On the day of the fight, a crowd gathered on the “happy trail,” a forested garbage-strewn path near the school where students like to smoke. According to witnesses, the teens formed into two rows — one that was mostly Indigenous and one that mostly wasn’t — and began hurling racial insults like “you dirty Indian” and “you white trash.”

“A lot of people were referring to it at the time as ‘cowboys versus Indians,’ ” said Pierre Debassige.

Nobody seems to know who threw the first punch but he said the brawl lasted for roughly an hour, subsiding only when police showed up. One adult who tried to break up the fight, reportedly a school staffer, was captured on video shouting at a boy who threw a large stick — a scene that outraged many on social media, where they accused the adult of calling the boy “brown trash.”

(The video has been viewed by the Star and while the word “trash” is audible, he does not appear to say the word “brown” though his exact words are difficult to hear. School principal Jamie Mohamed did not respond to emailed questions about this incident.)

Concerns of racism further intensified when the Ontario Provincial Police announced initial charges, including assault and uttering threats, against six people — five youth and a 38-year-old woman. Two, including the woman, are related to the girl who allegedly complained to the school about being bullied. All are from M’Chigeeng.

“It’s always the First Nations kids that get charged,” said one MSS parent from M’Chigeeng, who cannot be named because her son, a minor, was charged. “They let this slide for so long and nobody came to help the students. I just feel like our students were backed into a corner.”

Speaking to the Star on Sept. 20, OPP Const. Marie Ford said the only reason these people were the first to be charged is because other suspects — some of them non-Indigenous — couldn’t be arrested until they were located or contacted by police. The OPP has since laid charges against four more youth and a 20-year-old, three of whom live in First Nations communities and two who come from predominantly white townships. No more charges are anticipated, Ford said.

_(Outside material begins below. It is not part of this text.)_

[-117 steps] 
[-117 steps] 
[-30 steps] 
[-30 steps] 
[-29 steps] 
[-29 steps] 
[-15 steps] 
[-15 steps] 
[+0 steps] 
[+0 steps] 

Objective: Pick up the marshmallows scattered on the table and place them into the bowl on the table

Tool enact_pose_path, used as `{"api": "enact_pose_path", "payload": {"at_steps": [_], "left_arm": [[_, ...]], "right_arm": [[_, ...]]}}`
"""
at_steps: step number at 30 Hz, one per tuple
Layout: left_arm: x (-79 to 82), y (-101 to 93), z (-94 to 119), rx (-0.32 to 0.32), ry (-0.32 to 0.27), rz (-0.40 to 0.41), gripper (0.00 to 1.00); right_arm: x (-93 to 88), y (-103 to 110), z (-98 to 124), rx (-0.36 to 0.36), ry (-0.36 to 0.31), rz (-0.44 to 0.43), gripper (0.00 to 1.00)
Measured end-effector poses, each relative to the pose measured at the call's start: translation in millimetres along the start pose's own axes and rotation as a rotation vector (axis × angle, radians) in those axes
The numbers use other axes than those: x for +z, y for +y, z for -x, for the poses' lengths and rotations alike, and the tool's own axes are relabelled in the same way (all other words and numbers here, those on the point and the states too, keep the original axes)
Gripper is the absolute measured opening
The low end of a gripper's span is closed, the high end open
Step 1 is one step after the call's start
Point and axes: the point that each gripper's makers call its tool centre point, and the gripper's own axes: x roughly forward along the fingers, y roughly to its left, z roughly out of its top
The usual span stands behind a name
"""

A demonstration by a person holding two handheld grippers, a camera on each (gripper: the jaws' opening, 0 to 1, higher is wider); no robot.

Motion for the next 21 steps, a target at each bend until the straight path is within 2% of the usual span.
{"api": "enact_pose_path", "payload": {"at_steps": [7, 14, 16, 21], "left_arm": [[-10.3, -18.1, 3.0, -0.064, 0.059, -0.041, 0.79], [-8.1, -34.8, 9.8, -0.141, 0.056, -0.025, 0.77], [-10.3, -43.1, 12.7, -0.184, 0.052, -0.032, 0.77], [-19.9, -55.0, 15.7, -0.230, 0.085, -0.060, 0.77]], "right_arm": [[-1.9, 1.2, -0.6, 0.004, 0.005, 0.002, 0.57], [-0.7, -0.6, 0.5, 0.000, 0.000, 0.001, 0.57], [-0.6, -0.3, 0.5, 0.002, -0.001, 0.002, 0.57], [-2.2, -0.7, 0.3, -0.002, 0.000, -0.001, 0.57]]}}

Linda Debassige is upset to see mostly Indigenous people charged when online videos depict plenty of non-Indigenous kids engaged in the violence. The way this was handled, she says, is a “blatant attempt to shift the blame on Indigenous people yet again.”

Others have pushed back against the notion that racism played a role in the fight, or persists at MSS. “While the pundits of social media were quick to spin the incident as racially motivated, there is little evidence from what has so far been revealed that this is in fact the case,” said an editorial in the Manitoulin Expositor.

“Manitoulin Island has largely been something of a poster child for reconciliation and good relations between communities,” the editorial later continued. “This is something that many Islanders, particularly those of previous generations, have taken great pride in.”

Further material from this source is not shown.